Explain Central Limit Theorem with an example
Last updated: August 7, 2025
Quick Overview
Explain Central Limit Theorem in simple terms and provide a concrete example.
MongoDB
August 7, 2025102
5
900 solved
Explain Central Limit Theorem in simple terms and provide a concrete example.
This analytics question from MongoDB's Technical Screen tests your ability to think critically about data. The interviewer expects you to consider confounding variables, selection bias, and the difference between correlation and causation.
What the Interviewer Expects
- Define clear success metrics aligned with business goals
- Propose a basic experimental design with control and treatment groups
- Interpret results correctly and draw reasonable conclusions
- Identify obvious confounding variables
Key Topics to Cover
How to Approach This
- Define success metrics carefully. A good metric is measurable, actionable, and aligned with business goals.

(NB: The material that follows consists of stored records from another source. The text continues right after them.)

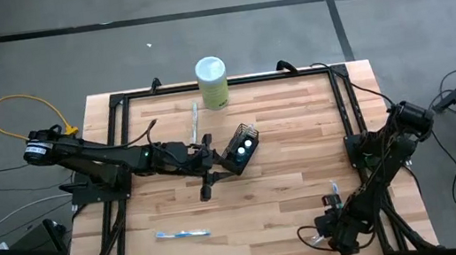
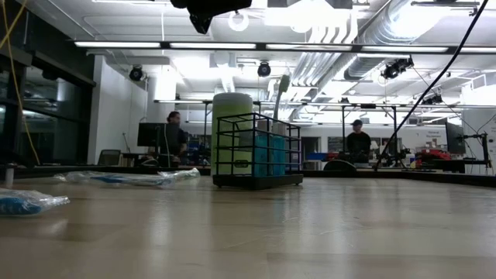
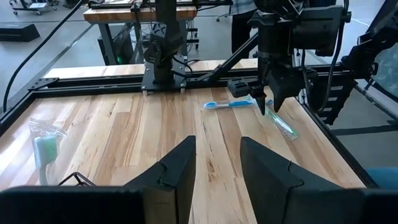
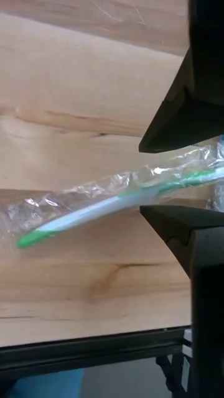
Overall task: Pick & Place toothbrushing station
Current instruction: Put the bottom right green toothbrush into the right section of the black wire organizer
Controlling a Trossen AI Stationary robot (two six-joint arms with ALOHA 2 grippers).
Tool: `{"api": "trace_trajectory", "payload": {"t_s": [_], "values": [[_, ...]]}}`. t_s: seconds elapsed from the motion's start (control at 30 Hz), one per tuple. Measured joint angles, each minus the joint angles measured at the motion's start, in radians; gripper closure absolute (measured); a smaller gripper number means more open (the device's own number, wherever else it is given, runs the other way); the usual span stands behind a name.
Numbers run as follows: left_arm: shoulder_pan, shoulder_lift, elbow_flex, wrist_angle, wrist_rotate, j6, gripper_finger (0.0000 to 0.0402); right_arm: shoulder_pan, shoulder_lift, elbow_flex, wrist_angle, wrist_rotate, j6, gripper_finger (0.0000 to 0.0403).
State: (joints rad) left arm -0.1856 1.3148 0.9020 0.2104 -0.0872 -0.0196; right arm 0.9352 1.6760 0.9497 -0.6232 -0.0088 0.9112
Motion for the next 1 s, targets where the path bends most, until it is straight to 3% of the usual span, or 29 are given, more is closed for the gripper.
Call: {"api": "trace_trajectory", "payload": {"t_s": [1.0], "values": [[0.0,0.0,0.0,0.0,0.005,-0.002,0.0281,-0.007,-0.028,-0.001,-0.117,-0.135,0.049,0.0274]]}}
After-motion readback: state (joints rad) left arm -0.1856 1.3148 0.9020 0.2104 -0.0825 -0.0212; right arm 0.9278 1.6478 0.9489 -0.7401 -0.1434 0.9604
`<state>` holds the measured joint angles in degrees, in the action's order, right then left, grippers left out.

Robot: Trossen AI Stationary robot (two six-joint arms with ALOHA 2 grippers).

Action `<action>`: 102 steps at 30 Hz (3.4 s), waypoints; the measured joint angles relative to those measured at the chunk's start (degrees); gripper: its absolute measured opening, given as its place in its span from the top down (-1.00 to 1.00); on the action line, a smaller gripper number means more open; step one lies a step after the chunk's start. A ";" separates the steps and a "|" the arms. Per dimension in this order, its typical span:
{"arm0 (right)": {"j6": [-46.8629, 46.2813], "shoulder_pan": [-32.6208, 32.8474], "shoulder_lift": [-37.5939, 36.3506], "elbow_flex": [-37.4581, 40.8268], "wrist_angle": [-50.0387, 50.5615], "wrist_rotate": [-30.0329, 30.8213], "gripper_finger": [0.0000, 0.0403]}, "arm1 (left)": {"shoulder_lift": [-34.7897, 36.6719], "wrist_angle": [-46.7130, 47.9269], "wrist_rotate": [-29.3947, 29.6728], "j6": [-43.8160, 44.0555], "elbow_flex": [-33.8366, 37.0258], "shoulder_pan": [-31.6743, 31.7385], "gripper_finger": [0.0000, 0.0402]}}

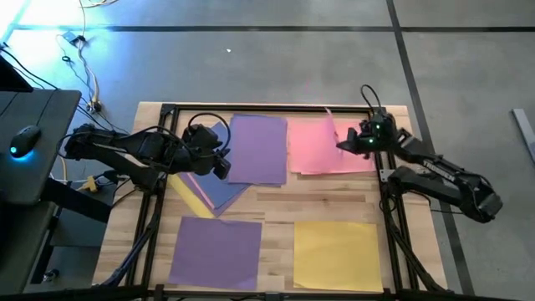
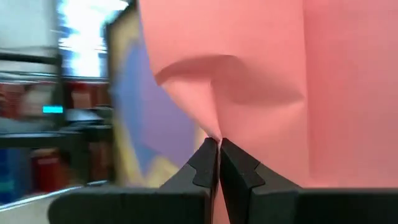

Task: Organize paper
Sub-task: Stack the pink paper on the pink paper at the top right corner of the table

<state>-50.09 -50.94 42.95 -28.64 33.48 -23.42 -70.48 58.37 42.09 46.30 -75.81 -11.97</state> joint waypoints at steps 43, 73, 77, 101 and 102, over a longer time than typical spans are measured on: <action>-4.18 -4.56 6.59 3.49 -15.16 -6.04 1.00 | 0.00 0.31 0.46 -3.50 0.00 0.00 0.33; -0.63 -2.03 12.82 3.42 -16.66 -5.36 0.70 | 0.00 0.27 -0.06 -1.85 0.00 0.00 0.33; 4.22 -2.72 12.82 3.42 -11.75 -5.54 0.35 | 0.00 0.26 -1.21 -1.38 0.00 0.00 0.33; 23.42 -2.79 18.65 -5.48 13.55 10.29 0.15 | 0.00 0.24 -2.17 -1.40 0.00 -0.02 0.33; 23.58 -2.79 19.51 -5.43 13.43 10.38 0.19 | 0.00 0.25 -2.25 -1.40 0.00 -0.02 0.33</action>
<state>-26.50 -53.74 62.46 -34.06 46.92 -13.04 -70.48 58.62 39.84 44.91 -75.81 -11.99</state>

- Run experiments long enough to account for novelty effects and weekly seasonality.
- Use funnel analysis to identify where users drop off for maximum optimization impact.
- Segment results by key dimensions (platform, country, user cohort) to catch hidden patterns.
- Consider network effects and interference between treatment and control groups.
Possible Follow-up Questions
- How would you handle interference between treatment and control?
- How would you handle an experiment where the control and treatment groups are different sizes?
- What if you discover a bug in the logging during the experiment?
- How would you handle seasonality in your experiment?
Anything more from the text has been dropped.